The assertion in the judgement that obtaining call lists or details of private communications through other electronic means (over the internet) will have to be under laws that match the constitution possibly opens up avenues to challenge the constitutional validity of a few new legislations that have been dubbed as draconian by rights activists. The judgement points out that except the Anti-terrorism Act 2009, all other laws lack specific provisions as to how materials would be collected and adduced in evidence. The judgement, therefore, stresses on the need of amending the Evidence Act. However, the judgement did not answer the question on whether the Anti-Terrorism Act had matched the constitutional mandate on citizens’ privacy. The Anti-Terrorism Act says that any discussion and conversation through Facebook, Skype, Twitter or any other online site by a terrorist person or entity, or a still picture or video involving his offence, if produced by the police or law enforcers to any court for the purpose of investigation, the information so produced shall be admissible in evidence.

It is true that no one can deny the importance of surveillance of suspects in tackling increased threats of terrorism across the globe, and security agencies have been using all sorts of technological tools to keep an eye on suspects. However, in democracies, there are strong oversight mechanisms in place. Police and other agencies need judicial authorisation for snooping into anyone’s private life. They need to satisfy the court with reasons for such suspicion. On the other hand, in autocracies, sophisticated technological tools are increasingly being used to harass, intimidate and humiliate opponents of the regime. In corruption-prone countries, officials use this technique to settle personal grudges, employ blackmail and engage in other activities which are criminal in nature.
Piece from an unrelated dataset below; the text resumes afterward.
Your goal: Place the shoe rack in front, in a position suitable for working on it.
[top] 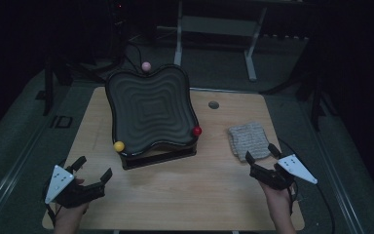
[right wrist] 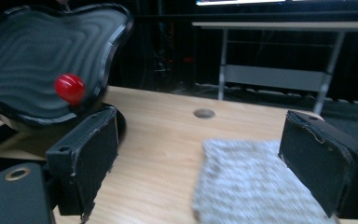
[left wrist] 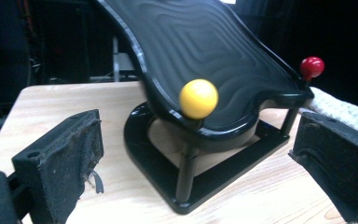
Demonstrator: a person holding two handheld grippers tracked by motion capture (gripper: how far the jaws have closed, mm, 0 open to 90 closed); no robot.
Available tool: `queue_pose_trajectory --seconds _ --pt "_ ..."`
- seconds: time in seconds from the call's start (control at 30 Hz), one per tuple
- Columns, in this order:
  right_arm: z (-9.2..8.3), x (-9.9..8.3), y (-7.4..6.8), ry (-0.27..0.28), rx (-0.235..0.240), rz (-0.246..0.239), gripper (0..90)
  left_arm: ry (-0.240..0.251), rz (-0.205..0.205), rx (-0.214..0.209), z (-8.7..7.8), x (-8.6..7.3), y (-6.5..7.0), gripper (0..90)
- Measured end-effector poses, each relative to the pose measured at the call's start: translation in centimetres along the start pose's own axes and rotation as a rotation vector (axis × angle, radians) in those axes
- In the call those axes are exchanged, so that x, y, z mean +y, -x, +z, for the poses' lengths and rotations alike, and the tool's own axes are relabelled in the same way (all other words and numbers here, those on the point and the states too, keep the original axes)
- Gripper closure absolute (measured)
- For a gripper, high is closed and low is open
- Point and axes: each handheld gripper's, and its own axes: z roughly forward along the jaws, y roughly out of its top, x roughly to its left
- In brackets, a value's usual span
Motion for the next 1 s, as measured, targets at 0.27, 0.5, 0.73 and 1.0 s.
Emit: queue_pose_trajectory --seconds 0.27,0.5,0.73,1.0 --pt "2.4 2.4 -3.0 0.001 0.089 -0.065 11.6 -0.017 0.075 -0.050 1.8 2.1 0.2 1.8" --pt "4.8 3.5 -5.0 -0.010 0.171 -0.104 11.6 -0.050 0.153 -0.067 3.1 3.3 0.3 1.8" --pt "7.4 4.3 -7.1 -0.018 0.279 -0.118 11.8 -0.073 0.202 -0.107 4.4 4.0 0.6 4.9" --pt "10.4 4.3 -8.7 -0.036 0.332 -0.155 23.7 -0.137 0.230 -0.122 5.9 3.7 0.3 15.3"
Although the judgement was pronounced on August 28, 2019, it was published on September 29, 2020. Anyone who has fallen victim to such privacy breaches during the 13 month period of pronouncement and publication of the judgement can now seek legal redress to their sufferings, both psychological and reputational. Many of those leaks remained confined within social media platforms and did not become a story in mainstream media. But among the few picked up by traditional mainstream media, one was a conversation between the former vice president (VP) of the Dhaka University Central Students Union (Ducsu) Nurul Haque and one of his mentors about a potential business deal. Though there was no criminal act or motive established, the alleged call stirred a heated debate on social media. In the not too distant past, another former Ducsu VP, Mahmudur Rahman Manna, had to spend more than a year in prison based on his telephone conversation with another opposition politician, now deceased former Dhaka Mayor, Sadeque Hossain Khoka.

In this context, the High Court Division judgement is hugely significant. Hopefully, this illegal practice will stop immediately as records obtained without official authorisation and subscriber’s consent have lost their evidentiary value. However, due to the lack of accountability of the government and law enforcing agencies, provisions should be made for judicial authorisation instead of official ones in all such surveillance activities.

Kamal Ahmed is a freelance journalist based in London.